When you reach the line in the listing below that contains "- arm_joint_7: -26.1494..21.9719", begin returning lines exactly as written, and stop after the line that contains "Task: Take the". Return no other lines.

--- START ---

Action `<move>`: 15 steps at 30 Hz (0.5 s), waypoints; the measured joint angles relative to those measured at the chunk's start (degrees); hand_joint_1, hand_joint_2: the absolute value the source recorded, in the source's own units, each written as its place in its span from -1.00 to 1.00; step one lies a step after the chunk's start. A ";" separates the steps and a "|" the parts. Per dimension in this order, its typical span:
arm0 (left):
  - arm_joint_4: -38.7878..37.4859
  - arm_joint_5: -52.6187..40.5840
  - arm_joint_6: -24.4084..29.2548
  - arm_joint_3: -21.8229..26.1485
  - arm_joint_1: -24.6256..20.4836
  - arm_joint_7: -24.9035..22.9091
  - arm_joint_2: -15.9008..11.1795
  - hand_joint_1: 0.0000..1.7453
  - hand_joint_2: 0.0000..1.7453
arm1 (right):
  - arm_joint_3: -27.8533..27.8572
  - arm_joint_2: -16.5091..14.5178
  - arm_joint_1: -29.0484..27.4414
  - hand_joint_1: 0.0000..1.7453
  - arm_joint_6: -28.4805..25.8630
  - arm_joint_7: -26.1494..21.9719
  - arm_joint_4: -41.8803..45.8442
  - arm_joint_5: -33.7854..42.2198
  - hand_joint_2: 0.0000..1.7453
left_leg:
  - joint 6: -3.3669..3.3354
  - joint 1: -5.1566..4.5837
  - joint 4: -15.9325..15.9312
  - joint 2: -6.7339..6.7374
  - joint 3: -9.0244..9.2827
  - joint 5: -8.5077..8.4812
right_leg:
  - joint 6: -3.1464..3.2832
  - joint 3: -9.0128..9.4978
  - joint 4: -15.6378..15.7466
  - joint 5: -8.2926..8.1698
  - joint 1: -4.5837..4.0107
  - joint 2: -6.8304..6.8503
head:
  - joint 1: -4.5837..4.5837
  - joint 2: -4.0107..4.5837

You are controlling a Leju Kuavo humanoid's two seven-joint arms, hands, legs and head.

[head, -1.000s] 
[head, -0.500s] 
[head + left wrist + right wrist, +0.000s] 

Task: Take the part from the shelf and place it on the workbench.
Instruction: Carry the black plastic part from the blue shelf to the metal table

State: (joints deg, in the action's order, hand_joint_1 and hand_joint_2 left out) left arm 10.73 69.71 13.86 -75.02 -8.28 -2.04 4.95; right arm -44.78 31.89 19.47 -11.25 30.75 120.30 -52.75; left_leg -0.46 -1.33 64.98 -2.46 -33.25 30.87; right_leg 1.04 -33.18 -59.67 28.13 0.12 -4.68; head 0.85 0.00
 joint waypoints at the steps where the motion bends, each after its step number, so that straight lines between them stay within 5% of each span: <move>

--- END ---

(Response to this task):
  - arm_joint_7: -26.1494..21.9719
  - arm_joint_4: -41.8803..45.8442
  - arm_joint_5: -33.7854..42.2198
  - hand_joint_2: 0.0000..1.7453
left_leg:
  - joint 6: -3.3669..3.3354
  - joint 1: -5.1566..4.5837
  - joint 4: -15.9325..15.9312
  - joint 2: -6.7339..6.7374
  - joint 3: -9.0244..9.2827
  - joint 5: -8.5077..8.4812
right_leg:
  - joint 6: -3.1464..3.2832
  - joint 3: -9.0128..9.4978
  - joint 4: -15.6378..15.7466
  - joint 5: -8.2926..8.1698
  - joint 1: -4.5837..4.0107
  - joint 2: -6.8304..6.8503
head:
  - joint 1: -4.5837..4.5837
  - joint 2: -4.0107..4.5837

You are controlling a Leju Kuavo humanoid's two seven-joint arms, hands, legs and head.

[head, -1.000s] 
[head, -0.500s] 
[head + left wrist + right wrist, +0.000s] 

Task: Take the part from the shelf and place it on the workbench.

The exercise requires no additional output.